Oluwamayowa Oshindero training participants on Google Drive collaboration tools

Because the Open Data Party was meant for participants, and we really want them to participate, and make decisions on what they would like to teach, three hours was dedicated to an un – conference session on the second day which included a Follow The Money session where participants were exposed to how they can track funds meant for their local communities, and an opportunity for them as well to engage Follow The Money Nigeria as a state monitor. “We are aware of the Great Green Wall project, however it remains unclear how the funds budgeted for this have been spent, and we think we should be part of this team to track the funds in Yobe” explained Mohammed Garba Musa. Another intersesting session was the Funding your projects/Ideas and using Google Drive for Collaboration and Web Analytics.

Connected Development Open Data Party in Benin City

From left: Hamzat Lawal of CODE, Nanso Jideofor of Reboot, Temi Adeoye of Code For Nigeria, Katelyn rogers of open knowledge, and Destiny Frederick of EcoFuture during a Panel Discussions on Open Data, Waste Management and Internet Governance

The Open Data Party was concluded by ideation session which had 14 participants presenting their ideas on how they can help to reduce waste in Benin City.

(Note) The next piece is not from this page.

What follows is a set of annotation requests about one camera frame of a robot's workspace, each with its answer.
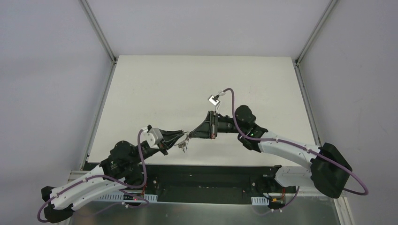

The ideation participants presented ideas ranging from advocacy strategies, development of applications to help create situation awareness,development of applications that waste managers can also use in tracking waste in municipalities.Abdul Ganiyu Rufai who presented an idea of creating a platform for the Waste Management Board in Kano that can help them track where new dump-site are located, and also create awareness by sending SMS to Kano citizens was paired with Emmanuel Odianosen who presented the prototype of an app called Clyn that can be used in sending messages to Waste Managers, letting them know of waste available to pick up. They both won the ideation sessions, and will be supported by Connected Development [CODE] and Sabi Hub to develop their idea to reduce waste and improve waste management in Kano and Edo state.